La maison à l’arbre rouge

La maison à l’arbre rouge de LÉO GAUSSON (1860-1944)

Decidió aparcar en la pequeña plaza de la iglesia y bajó del coche. Su hijo estaba a su lado, un poco aburrido. No habían planeado ninguna parada, y menos en un lugar tan silencioso que parecía abandonado. Por el contrario su padre, un encorbatado ejecutivo, parecía feliz. Llevaba mucho tiempo deseando echar un vistazo a la casa rural con su solar colindante, que había heredado años atrás. Empezaron a subir por una carretera secundaria, sin asfaltar, estrecha, donde no podrían pasar dos coches a la vez. Una pequeña muralla, pintada de colores diferentes costeaba la carretera. Un poco antes de llegar a la curva, apareció su casa, de la que nunca se había interesado y que se había convertido en la vivienda de los campesinos que ya trabajaron para su abuelo. Había sido restaurada y pintada de un color verde claro. Detrás de la muralla se veía un pajar de espigas de trigo. El cielo estaba despejado y azul. Toda la luz parecía estar en ese lugar, donde todo era ausencia. Ni agricultores, ni una herramienta, ni un rastrillo.

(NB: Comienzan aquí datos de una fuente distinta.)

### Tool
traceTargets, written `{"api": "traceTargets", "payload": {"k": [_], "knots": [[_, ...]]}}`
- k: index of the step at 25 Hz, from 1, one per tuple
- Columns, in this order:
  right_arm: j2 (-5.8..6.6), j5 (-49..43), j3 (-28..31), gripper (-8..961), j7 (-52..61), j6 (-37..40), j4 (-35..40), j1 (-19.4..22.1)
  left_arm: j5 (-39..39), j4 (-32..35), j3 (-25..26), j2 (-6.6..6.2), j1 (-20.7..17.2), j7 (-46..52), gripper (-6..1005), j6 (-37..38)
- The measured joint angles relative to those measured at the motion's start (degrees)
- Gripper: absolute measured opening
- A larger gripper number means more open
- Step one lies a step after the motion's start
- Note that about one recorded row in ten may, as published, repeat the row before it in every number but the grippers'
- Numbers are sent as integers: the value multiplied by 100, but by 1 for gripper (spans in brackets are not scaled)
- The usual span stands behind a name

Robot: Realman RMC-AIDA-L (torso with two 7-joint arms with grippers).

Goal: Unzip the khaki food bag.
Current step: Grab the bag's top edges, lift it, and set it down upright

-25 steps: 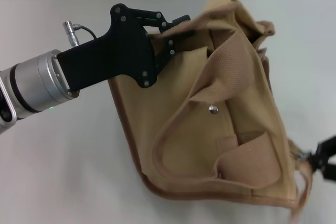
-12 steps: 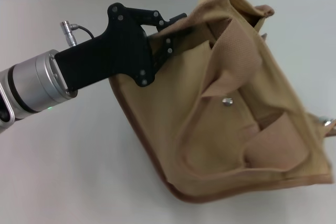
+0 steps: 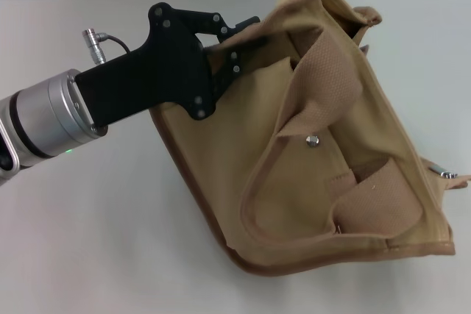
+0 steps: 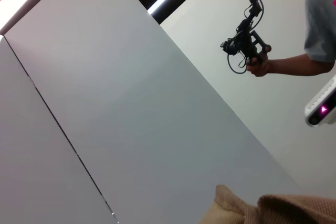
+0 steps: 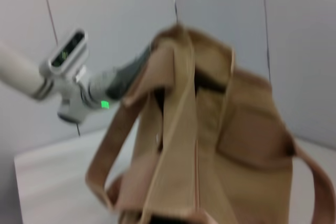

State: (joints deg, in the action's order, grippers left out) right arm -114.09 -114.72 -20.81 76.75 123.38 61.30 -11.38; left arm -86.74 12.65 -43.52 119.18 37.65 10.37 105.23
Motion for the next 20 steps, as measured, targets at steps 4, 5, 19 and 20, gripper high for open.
{"api": "traceTargets", "payload": {"k": [4, 5, 19, 20], "knots": [[-3, -187, 247, 829, -149, -242, -14, 5, 37, 0, -13, 0, 6, 0, 56, 0], [8, -189, 583, 852, -148, -366, -48, -1, 41, 0, -13, 1, 12, 0, 56, -1], [72, -543, 971, 826, -711, -396, -356, -8, 90, 1, 0, 0, 29, 10, 56, 27], [-115, -606, 769, 824, -1037, -447, -384, -27, 111, 0, -3, 1, 26, 10, 56, 30]]}}
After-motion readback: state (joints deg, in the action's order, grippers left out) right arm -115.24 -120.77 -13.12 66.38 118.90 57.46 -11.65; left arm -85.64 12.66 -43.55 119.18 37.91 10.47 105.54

El árbol de tronco rojo todavía estaba allí, más alto que la última vez que lo vio, proyectando su sombra en la pared de la casa. Aquel árbol de corteza lisa y fina como una piel, le despertaba recuerdos lejanos. Aquel árbol fue testigo y compañero silencioso de sus primeros amores, cuando se ruborizaba dando besos escondidos y abrazos torpes, un poco torcidos, como esas ramas. La melancolía lo llevó a pensar que tal vez había dejado pasar una parte importante de su vida sin hacer lo que de verdad quería hacer; tal vez tomaría la decisión de volver a sentarse bajo el amparo del árbol de tronco rojo. Su hijo, mientras tanto, ya había regresado al coche.

Raffaella Bolletti

Celda


Su habitación se había vuelto una celda en la que, encerrada voluntariamente para aislarse del mundo, se quedaba todo el día en la cama. Allí en esa celda se escondían la esperanza, la aceptación, la negación, allí se escondía el tiempo, el olvido imposible. Pensó en los presos, en las celdas de una cárcel; pensó en las abejas, en las celdas de la colmena, libres de salir, entrar, y salir de nuevo. Comprendió la inutilidad de seguir encerrada e incomunicada. Ahora lo tenía claro: retomaría el hilo que la conectaba con el exterior, con ese conjunto de celdas por cruzar. Cada una diferente, cada una contándole su propia historia, en un viaje en el que una celda se abre donde la otra se cierra. Celdas conectadas en paralelo, adyacentes, a veces sin puertas, para así coincidir y relacionarse con los demás. Hasta llegar, sin prisa, a las celdas oscuras de las que no hay salida.

Raffaella Bolletti

Viejos tiempos

Cada domingo por la tarde, salía de paseo con mi padre, siempre observando el mismo ritual, siempre con un rumbo que parecía establecido de antemano. Aquella fría tarde de un noviembre de hace muchos años, mientras la ciudad estaba envuelta en una espesa niebla gris, mi padre decidió dar un salto cualitativo en la costumbre del domingo y, en lugar de llevarme al zoológico (ya conocía yo hasta cuantos pelos tenía en la superficie de su cuerpo, cada animal) me dejó fuera de juego y me llevó al cine. Entramos a la sala por el pasillo central y tomamos asiento. A mí siempre me encantaba el brevísimo rato en el que la sala, al apagarse las luces, permanecía oscura. Huelga decir que yo, por ser niña, esperaba ver una película de dibujos animados, en cambio empezó la proyección de una de esas películas del oeste que tanto le gustaban a mi padre. Los Nativos Americanos, unos salvajes, representados como enemigos, sanguinarios y depredadores atacando la diligencia, a mí me caían muy bien, apostaba por ellos. Pero siempre llegaba la caballería y arrasaba sus tribus en una nube de polvo que parecía dificultar la respiración como la nube de humo que envolvía la sala, puesto que la gente solía fumar en el cine. Pensaba yo que hubiera sido lo mismo si hubiéramos dado un paseo en la niebla. En ambos casos el aire era irrespirable.